Gas Hydrate Stability Zone in Offshore Southern Taiwan

Abstract

Methane hydrates are considered a major potential source of hydrocarbon energy and could be important in meeting natural gas demand in the future. To study the feasibility of recovering methane from the offshore southern Taiwan region and its impact on many geological processes, it is necessary to know the total amount of hydrate in the region; something that is still unclear. Here we take the first step using a bottom-simulating reflector (BSR) to estimate the total volume of the stability field that can hold hydrates in the sediments offshore of southern Taiwan. We used a dense grid of 6-channel and 120-channel reflection profiles to study the distribution and sub-bottom depth of a BSR. BSRs are marked by a reversed polarity reflector that increases in sub-bottom depth with increasing water depth, suggesting that BSRs mark the base of methane hydrate stability zones. For offshore Taiwan a BSR is located in offscraped sediments derived from the Taiwan orogen and the Chinese continental margin.
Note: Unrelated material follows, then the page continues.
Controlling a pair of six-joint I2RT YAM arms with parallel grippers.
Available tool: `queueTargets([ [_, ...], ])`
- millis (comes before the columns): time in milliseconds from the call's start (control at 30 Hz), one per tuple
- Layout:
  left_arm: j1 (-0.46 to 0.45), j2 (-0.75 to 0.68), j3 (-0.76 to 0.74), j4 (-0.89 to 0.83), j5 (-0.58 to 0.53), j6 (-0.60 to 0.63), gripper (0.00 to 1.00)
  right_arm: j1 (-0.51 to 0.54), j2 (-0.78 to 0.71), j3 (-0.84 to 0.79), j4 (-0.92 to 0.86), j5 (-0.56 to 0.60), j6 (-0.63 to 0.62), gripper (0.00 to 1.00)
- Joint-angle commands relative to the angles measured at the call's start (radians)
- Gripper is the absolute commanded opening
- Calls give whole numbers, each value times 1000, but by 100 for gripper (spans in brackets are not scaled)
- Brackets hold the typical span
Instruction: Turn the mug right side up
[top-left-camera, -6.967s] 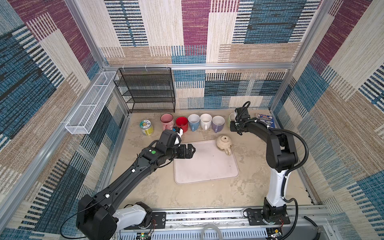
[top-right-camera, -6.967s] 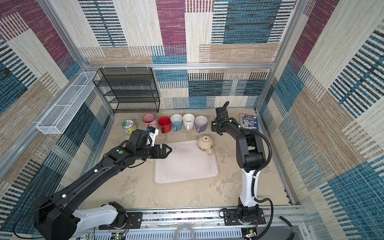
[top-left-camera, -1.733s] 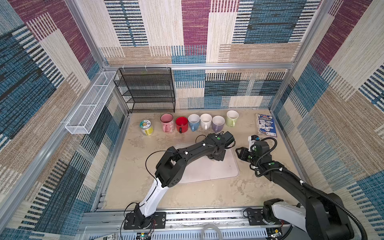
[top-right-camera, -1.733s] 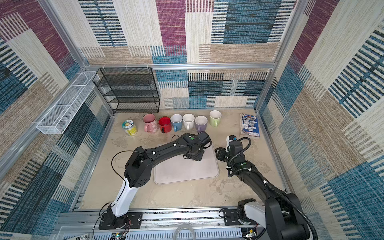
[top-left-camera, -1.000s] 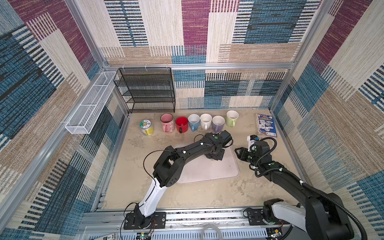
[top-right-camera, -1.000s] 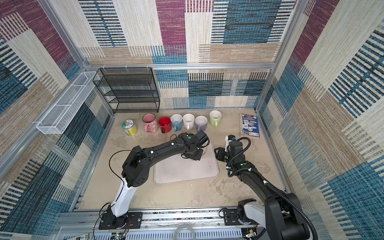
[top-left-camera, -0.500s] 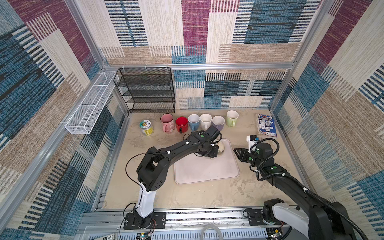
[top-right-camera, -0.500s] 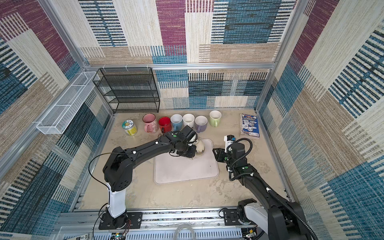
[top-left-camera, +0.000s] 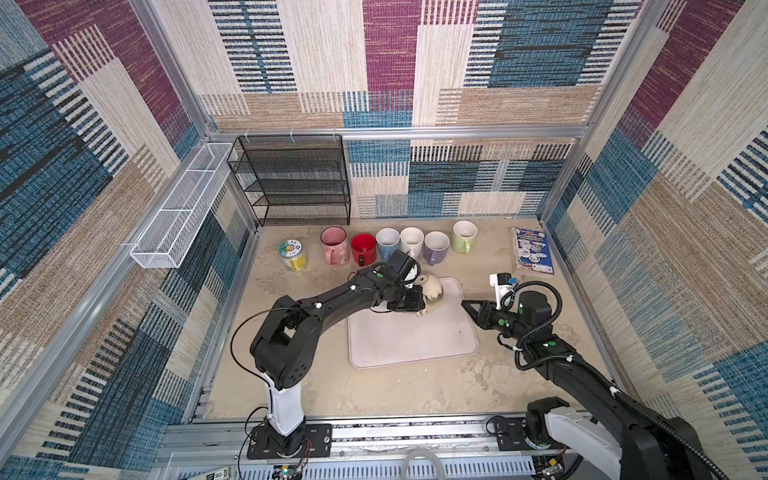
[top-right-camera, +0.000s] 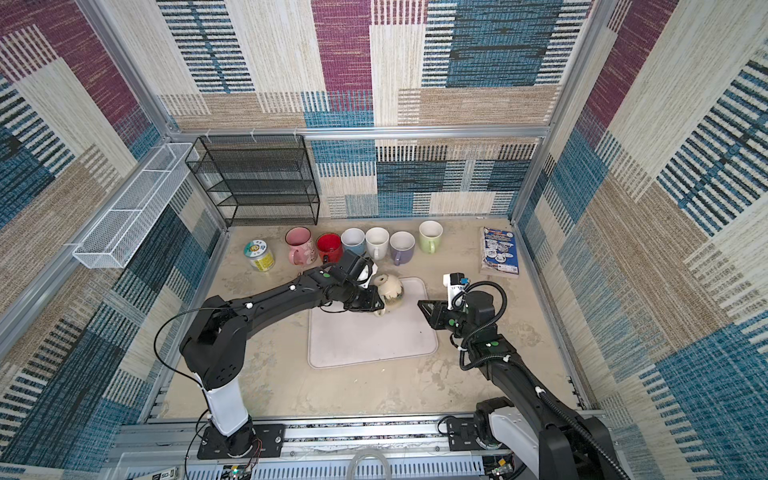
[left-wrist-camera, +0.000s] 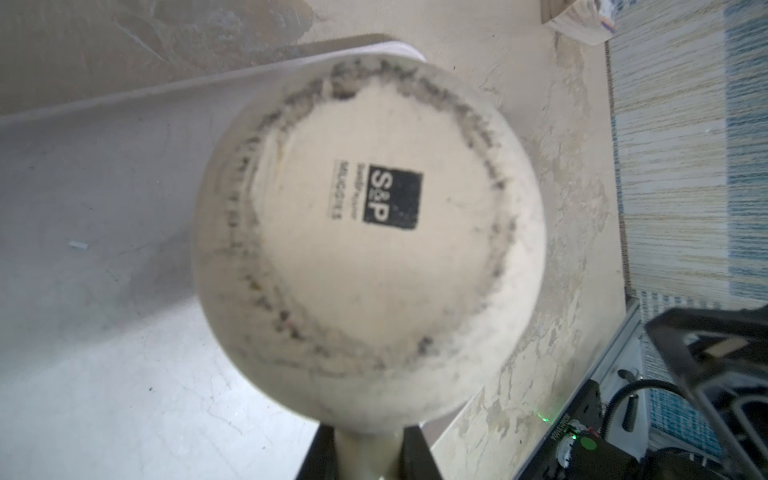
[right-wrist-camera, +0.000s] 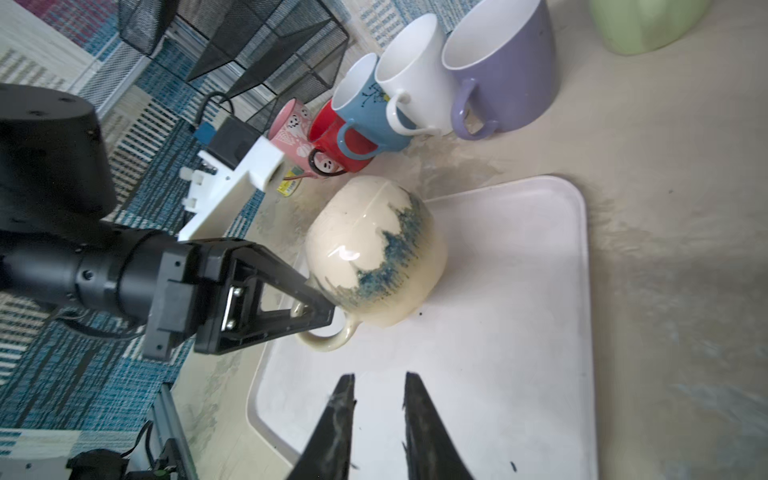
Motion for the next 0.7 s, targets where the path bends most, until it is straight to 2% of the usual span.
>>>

These sediments may have high amounts of organic carbon, thereby providing a source for the methane. We document the areal extent and subbottom depth of BSRs covering a 45000 km2-wide region. The BSRs were classified into three categories based on how well they fit the seismic characteristics of the BSR associated with hydrates. Q1 BSR fits with all the expected seismic attributes to be found at the base of a hydrate boundary, while Q2 and Q3 BSRs are possible and probable reflectors resulting from such a boundary. We then estimate the volume of the hydrate stability zone bounded between the seafloor and the mapped BSRs in the offshore region. At least 1023 km3 of the hydrate stability field is underlain by the highest quality BSRs while as much as 11522 km3 is underlain by all mapped BSRs. We then speculated on the total amount of hydrate stored in the region using published regional porosity-depth relations and assuming a range of saturation values of hydrates in the pore spaces. Hydrate storage can be better estimated once additional porosity and saturation information becomes available.